_RECORDS FOR THE EXERCISE_.
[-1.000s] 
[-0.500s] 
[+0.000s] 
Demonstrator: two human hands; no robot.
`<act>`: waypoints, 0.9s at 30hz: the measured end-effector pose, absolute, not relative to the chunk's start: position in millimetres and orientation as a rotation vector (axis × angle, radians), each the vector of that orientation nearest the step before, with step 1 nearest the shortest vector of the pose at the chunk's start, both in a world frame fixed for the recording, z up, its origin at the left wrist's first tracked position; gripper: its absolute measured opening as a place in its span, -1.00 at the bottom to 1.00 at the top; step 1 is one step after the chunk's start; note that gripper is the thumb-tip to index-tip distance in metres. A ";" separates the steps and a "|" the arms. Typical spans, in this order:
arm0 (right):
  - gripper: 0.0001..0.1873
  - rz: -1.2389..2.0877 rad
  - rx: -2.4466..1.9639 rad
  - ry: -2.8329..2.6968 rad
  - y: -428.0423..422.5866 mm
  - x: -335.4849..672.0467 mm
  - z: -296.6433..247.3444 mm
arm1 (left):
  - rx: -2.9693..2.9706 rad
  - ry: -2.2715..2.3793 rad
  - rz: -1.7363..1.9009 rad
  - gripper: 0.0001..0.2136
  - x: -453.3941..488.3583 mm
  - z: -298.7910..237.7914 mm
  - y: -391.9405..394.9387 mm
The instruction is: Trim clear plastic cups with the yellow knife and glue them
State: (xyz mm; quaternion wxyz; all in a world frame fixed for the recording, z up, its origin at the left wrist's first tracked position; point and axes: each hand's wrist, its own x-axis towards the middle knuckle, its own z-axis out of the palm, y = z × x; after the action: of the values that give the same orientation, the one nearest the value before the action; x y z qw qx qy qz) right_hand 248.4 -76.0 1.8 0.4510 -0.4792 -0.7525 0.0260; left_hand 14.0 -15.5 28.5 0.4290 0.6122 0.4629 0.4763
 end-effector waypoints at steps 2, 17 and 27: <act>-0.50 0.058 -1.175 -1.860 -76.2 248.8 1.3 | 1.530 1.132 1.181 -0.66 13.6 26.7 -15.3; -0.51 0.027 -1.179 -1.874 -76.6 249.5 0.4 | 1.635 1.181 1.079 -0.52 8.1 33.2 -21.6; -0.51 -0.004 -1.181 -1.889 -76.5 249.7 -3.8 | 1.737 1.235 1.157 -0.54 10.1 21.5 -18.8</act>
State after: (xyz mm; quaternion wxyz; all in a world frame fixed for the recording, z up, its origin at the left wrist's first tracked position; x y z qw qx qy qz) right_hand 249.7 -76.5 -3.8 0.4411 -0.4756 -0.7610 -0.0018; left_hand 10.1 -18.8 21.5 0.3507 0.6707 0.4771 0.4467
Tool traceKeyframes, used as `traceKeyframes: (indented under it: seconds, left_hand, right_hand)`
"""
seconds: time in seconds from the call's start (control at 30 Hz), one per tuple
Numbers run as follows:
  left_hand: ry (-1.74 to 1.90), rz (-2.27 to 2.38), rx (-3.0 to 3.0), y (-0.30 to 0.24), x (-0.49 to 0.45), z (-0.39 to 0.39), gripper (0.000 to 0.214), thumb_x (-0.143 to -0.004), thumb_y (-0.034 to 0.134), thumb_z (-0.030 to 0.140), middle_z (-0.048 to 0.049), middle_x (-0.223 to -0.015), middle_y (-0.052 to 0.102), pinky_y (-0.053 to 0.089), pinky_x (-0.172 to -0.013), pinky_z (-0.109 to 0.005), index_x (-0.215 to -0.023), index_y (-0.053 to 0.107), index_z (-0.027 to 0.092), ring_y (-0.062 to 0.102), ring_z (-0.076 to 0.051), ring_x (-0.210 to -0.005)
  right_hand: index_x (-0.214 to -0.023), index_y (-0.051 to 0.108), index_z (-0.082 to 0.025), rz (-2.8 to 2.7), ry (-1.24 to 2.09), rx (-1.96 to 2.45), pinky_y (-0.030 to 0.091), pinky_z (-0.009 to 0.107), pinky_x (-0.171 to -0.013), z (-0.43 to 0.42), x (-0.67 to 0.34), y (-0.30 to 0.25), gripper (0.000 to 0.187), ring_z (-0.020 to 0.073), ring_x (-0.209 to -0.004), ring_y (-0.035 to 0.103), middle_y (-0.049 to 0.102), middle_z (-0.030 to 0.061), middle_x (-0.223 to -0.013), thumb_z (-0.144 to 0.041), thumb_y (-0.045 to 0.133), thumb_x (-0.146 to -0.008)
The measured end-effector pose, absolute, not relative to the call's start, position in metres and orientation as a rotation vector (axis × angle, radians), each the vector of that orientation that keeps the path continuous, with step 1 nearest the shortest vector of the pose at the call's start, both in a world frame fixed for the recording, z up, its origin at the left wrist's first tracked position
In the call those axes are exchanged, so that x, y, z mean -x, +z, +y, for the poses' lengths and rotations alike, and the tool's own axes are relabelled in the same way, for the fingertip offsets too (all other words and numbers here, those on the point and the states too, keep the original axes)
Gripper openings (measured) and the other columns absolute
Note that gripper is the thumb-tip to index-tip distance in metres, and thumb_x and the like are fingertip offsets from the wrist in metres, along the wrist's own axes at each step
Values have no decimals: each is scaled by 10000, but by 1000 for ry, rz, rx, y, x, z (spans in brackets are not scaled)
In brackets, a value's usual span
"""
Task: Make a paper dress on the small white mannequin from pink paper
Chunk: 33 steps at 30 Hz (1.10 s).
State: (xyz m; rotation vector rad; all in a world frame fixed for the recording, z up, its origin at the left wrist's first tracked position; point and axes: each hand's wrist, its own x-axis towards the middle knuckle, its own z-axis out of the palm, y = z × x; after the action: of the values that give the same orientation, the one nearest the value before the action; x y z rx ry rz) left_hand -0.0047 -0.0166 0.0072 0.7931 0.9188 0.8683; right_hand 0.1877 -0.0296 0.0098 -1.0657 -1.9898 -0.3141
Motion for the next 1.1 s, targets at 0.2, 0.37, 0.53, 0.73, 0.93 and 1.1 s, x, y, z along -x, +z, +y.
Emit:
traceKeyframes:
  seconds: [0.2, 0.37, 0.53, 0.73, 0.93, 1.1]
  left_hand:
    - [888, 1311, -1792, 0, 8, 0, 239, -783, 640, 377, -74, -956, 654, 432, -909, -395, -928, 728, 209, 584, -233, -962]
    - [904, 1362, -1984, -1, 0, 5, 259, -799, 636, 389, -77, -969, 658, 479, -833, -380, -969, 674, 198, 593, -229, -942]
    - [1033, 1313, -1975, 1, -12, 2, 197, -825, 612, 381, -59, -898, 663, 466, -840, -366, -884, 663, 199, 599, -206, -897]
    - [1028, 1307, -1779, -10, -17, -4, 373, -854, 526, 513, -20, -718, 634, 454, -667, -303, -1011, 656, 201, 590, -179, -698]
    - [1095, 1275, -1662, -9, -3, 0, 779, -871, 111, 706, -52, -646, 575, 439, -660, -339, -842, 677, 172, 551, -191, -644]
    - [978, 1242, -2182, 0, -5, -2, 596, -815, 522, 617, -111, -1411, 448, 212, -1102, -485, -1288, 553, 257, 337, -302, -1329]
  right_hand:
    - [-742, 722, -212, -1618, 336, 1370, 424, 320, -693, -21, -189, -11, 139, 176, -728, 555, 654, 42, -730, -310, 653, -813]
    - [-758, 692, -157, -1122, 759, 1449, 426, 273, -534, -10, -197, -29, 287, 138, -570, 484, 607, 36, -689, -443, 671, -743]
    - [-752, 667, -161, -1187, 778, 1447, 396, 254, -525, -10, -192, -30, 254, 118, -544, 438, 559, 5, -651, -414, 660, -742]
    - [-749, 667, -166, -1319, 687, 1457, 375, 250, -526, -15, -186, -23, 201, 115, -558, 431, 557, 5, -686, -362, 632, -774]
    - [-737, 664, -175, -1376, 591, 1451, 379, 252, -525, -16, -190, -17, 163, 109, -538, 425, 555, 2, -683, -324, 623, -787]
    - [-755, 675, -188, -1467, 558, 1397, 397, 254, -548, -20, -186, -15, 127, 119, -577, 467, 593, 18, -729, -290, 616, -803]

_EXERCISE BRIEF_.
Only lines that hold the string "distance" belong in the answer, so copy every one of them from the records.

_RESULT OF THIS TASK_.
`<act>`: waypoints, 0.9s at 30hz: the measured end-effector pose, absolute, not relative to the chunk's start: position in millimetres and orientation as a rotation vector (axis × angle, radians), each the vector of that orientation nearest the step before, with step 1 nearest the shortest vector of the pose at the chunk's start, both in a world frame fixed for the recording, z up, its origin at the left wrist's first tracked position; gripper: its absolute measured opening as a place in its span, -1.00 at the bottom to 1.00 at the top; step 1 is one step after the chunk's start; note that gripper is the thumb-tip to index-tip distance in metres. A ";" separates the steps and a "|" the arms. Typical spans, in this order:
Note that gripper is the thumb-tip to index-tip distance in metres, and thumb_x and the like are fingertip offsets from the wrist in metres, along the wrist's own axes at each step

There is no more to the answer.